• [Required work]
All of the data that follows should be retyped exactly as it appears.

• [Recorded data]
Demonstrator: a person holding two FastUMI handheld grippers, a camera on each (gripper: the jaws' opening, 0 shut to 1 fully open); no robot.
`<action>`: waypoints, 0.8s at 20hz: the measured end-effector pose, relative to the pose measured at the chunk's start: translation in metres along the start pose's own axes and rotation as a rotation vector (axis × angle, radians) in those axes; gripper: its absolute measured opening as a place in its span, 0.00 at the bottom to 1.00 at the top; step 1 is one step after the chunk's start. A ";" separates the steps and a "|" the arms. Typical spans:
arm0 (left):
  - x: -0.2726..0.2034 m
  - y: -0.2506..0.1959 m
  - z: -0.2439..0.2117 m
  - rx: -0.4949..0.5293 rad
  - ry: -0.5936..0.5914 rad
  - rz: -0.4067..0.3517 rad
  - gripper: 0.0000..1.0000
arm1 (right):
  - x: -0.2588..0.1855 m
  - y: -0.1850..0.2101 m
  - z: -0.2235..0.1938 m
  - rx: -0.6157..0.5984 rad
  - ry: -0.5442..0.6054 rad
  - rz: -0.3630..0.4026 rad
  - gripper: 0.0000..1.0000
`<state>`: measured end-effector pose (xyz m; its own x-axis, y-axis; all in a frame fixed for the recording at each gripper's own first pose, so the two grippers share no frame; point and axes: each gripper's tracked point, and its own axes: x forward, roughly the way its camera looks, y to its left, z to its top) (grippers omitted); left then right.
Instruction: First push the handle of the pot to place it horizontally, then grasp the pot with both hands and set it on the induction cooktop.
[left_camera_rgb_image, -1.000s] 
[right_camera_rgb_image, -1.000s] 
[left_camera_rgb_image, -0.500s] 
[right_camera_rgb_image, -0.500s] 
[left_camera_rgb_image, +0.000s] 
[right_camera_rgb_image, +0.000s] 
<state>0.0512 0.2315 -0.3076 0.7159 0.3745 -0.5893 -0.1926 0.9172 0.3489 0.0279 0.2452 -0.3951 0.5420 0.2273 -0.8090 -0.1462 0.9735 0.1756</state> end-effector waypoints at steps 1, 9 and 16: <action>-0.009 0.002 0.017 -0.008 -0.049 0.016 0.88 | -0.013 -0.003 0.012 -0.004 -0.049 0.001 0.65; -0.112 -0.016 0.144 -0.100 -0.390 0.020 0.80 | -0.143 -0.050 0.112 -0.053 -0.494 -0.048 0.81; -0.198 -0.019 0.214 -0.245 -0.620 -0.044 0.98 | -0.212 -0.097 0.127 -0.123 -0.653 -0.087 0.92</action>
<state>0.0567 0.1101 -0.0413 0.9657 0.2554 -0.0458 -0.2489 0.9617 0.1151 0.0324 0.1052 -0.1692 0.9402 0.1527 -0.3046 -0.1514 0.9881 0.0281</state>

• [Result of this task]
Demonstrator: a person holding two FastUMI handheld grippers, a camera on each (gripper: the jaws' opening, 0 shut to 1 fully open); no robot.
`<action>`: waypoints, 0.8s at 20hz: the measured end-effector pose, relative to the pose measured at the chunk's start: translation in metres along the start pose's own axes and rotation as a rotation vector (axis × angle, radians) in those axes; gripper: its absolute measured opening as a place in its span, 0.00 at the bottom to 1.00 at the top; step 1 is one step after the chunk's start. A ";" separates the steps and a "|" the arms. Typical spans:
arm0 (left):
  - x: -0.2726..0.2034 m
  - y: -0.2506..0.1959 m
  - z: -0.2439..0.2117 m
  - rx: -0.4949..0.5293 rad
  - ry: -0.5936..0.5914 rad
  - rz: -0.4067..0.3517 rad
  - gripper: 0.0000..1.0000
arm1 (right):
  - x: -0.2588..0.1855 m
  - y: -0.1850..0.2101 m
  - z: -0.2235..0.1938 m
  - rx: -0.6157..0.5984 rad
  - ry: -0.5442..0.6054 rad
  - rz: -0.3630..0.4026 rad
  - gripper: 0.0000..1.0000
`<state>`: measured end-effector pose (xyz m; its own x-axis, y-axis; all in a frame fixed for the recording at each gripper's own first pose, so the two grippers share no frame; point and axes: each gripper's tracked point, and its own axes: x forward, roughly the way its camera looks, y to its left, z to its top) (grippers omitted); left then right.
Instruction: First push the handle of the pot to place it horizontally, then grasp the pot with both hands and set it on the induction cooktop.
[left_camera_rgb_image, -1.000s] 
[right_camera_rgb_image, -1.000s] 
[left_camera_rgb_image, -0.500s] 
[right_camera_rgb_image, -0.500s] 
[left_camera_rgb_image, +0.000s] 
[right_camera_rgb_image, +0.000s] 
<state>0.0512 0.2315 -0.3076 0.7159 0.3745 -0.5893 -0.1926 0.9172 0.3489 0.0279 0.2452 -0.3951 0.5420 0.2273 -0.8090 -0.1462 0.9735 0.1756</state> end-effector waypoints at steps 1, 9 and 16: <action>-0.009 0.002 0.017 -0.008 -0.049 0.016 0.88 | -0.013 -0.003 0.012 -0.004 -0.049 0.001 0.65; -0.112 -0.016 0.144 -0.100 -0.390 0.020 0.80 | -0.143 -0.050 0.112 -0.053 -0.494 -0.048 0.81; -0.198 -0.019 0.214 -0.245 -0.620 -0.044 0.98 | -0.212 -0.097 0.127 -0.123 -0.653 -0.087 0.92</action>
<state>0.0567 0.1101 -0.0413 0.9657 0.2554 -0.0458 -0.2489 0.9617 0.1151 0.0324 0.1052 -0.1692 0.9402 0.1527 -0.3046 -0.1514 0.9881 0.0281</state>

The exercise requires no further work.